In Panaji, there was none of the opprobrium he had faced in Srinagar. At home, Jammu and Kashmir Chief Minister Mufti Mohammad Sayeed had been criticised by the opposition National Conference for attending the India Ideas Conclave, an intellectual forum for the Hindutva right organised by Bharatiya Janata Party's Ram Madhav. But far away in Goa, as Sayeed delivered the keynote address at the conclave on Monday, the unambivalent response was cheerful ovation.

Sayeed, of course, said all the things his audience were eager to hear. Queried over whether he would reach out to the thousands of displaced Kashmiri Pandits, he said he had begun a rehabilitation process during his earlier 2002-’05 tenure. “My hope is that they come back. There were so many doctors, engineers among them,” he said.

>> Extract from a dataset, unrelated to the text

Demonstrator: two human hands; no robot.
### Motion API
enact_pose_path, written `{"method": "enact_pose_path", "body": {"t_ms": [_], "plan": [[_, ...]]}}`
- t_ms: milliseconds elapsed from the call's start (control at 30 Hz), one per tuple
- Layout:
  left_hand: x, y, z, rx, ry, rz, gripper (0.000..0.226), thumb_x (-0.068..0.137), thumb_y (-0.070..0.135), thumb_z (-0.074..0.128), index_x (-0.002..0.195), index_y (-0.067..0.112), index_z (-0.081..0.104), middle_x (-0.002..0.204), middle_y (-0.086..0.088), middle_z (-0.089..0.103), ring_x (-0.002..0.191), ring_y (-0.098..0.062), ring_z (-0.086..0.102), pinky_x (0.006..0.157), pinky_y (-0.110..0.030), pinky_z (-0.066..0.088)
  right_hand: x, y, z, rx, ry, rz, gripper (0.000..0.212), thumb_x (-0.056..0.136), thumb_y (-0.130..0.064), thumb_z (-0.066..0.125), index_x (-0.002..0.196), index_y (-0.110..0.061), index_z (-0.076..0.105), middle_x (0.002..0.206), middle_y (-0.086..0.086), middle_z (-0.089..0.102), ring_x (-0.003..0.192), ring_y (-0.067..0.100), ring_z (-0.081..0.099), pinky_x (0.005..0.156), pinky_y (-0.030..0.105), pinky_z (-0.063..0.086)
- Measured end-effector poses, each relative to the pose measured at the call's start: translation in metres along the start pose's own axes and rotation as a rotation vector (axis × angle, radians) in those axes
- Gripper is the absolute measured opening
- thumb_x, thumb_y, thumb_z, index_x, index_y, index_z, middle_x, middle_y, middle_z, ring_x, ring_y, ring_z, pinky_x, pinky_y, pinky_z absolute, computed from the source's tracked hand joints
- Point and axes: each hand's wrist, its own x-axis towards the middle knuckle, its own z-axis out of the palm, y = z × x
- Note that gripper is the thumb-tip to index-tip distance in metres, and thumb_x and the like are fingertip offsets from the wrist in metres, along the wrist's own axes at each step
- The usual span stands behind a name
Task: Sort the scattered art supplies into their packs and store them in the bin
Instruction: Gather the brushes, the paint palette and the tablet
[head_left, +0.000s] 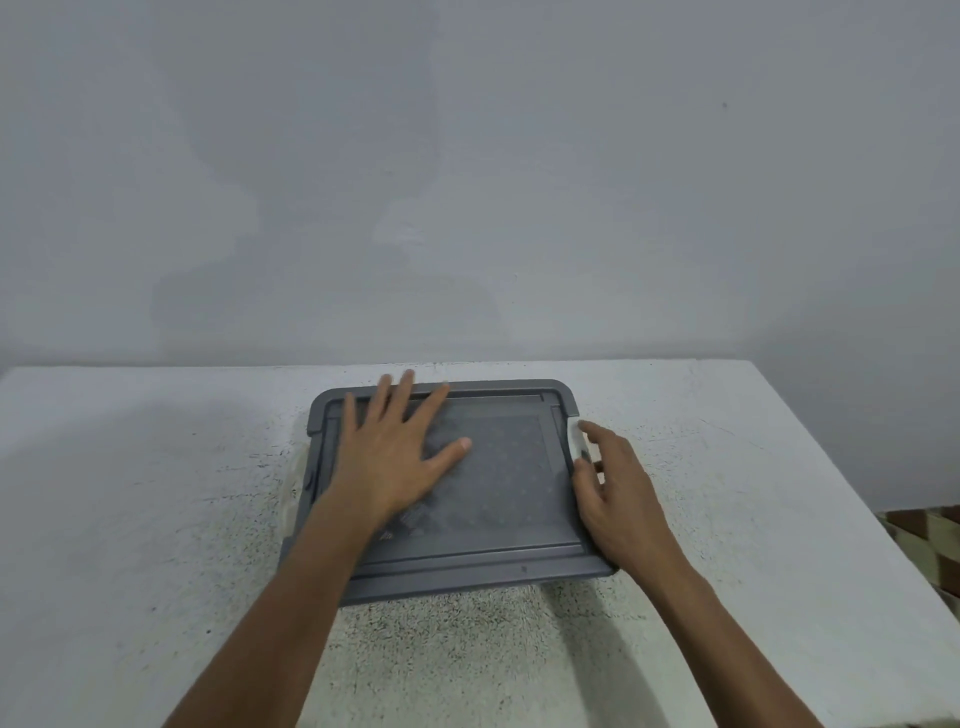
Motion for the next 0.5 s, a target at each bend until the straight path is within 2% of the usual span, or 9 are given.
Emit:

Taking queries on the dangers of Islamic State, he said it could be countered by addressing the internal situation. “Give your people inside employment, security, equality and justice and there will be no danger from any external threat,” he said.

Good governance

It was a point the Jammu and Kashmir chief minister returned to more than once in his address. He said he made the choice to ally with the BJP after he was floored by Prime Minister Narendra Modi’s focus on “transparency, good governance and development”. It was a choice he made despite objections from some within his party and offers from both the Congress and the National Conference.

At the same time, Sayeed cautioned repeatedly that the “the prime minister’s slogan of development, good governance and transparency took a backseat. Other issues have come to the fore." He was referring to the mob lynching of a teenage truck driver over rumours that he was transporting beef. To take India forward, the chief minister said, development had to be all inclusive. “If two brothers walk shoulder to shoulder, the country cannot go down. Kashmir would show the way.”

Asked about terrorism, he said the solution to it was democracy. “And democracy is a battle of ideas… By imprisoning and killing people, one cannot convince a man and change his ideas.” That is achieved through a democratic, administrative and economic process, which is why good governance, administration and development should be the watchwords, he cautioned.

To explain his decision to ally his People Democratic Party with the BJP, he drew a parallel with the 1975 Kashmir Accord between Shaikh Mohammad Abdullah and Indira Gandhi. It was the only comparable historical precedent to his predicament of 2014, he said, where two opposite and mutually antagonistic identities had to forge an understanding. Faced with a fractured mandate in the regions of Jammu, Kashmir and Ladakh, he said balancing all three became essential in 2014.

Atmosphere of hatred

The 1975 Kashmir Accord, he said, “yielded immediate moral dividends”, lending legitimacy to the democratic and electoral process. Where pre-1975 interference in elections had robbed the process of growth, the accord brought about a tectonic shift in the ground reality. “I realised that we had to rework the paradigm of governance in such manner as to free it from the vice grip of a martyrdom-victimhood syndrome, the disloyalty-traitor syndrome." We do not have all the answers yet, he added, but there is inspiration to be drawn from the cherished and intrinsic composite cultural history of Kashmir.

He told his audience that “though much has been written about the people of Kashmir, a large volume of comment is based on an erroneous understanding of the character of the Kashmiris”. Kashmiris, he said, had stood up against the invasion in 1947, had rejected Jinnah’s two-nation theory, and had forged a relationship with India. The intricacies of how the three regions of the state would function had not been thrashed out at that time. Now, he said, he had been accorded the opportunity to cut a new path and end the friction between religious, regional and ethnic groups in the state. Any such "adventure was fraught with political hazards” but one had to choose between lesser gain or the larger good.

“Politics is the art of the possible. Politics is about managing, not resolving contradictions. But Mufti Mohammed Sayeed’s work is not to manage the contradictions, I want to resolve the contradiction. We want to have a long-term solution. This atmosphere of hatred must go... I am telling the people of the country that Jammu and Kashmir wants to finish hatred between people.”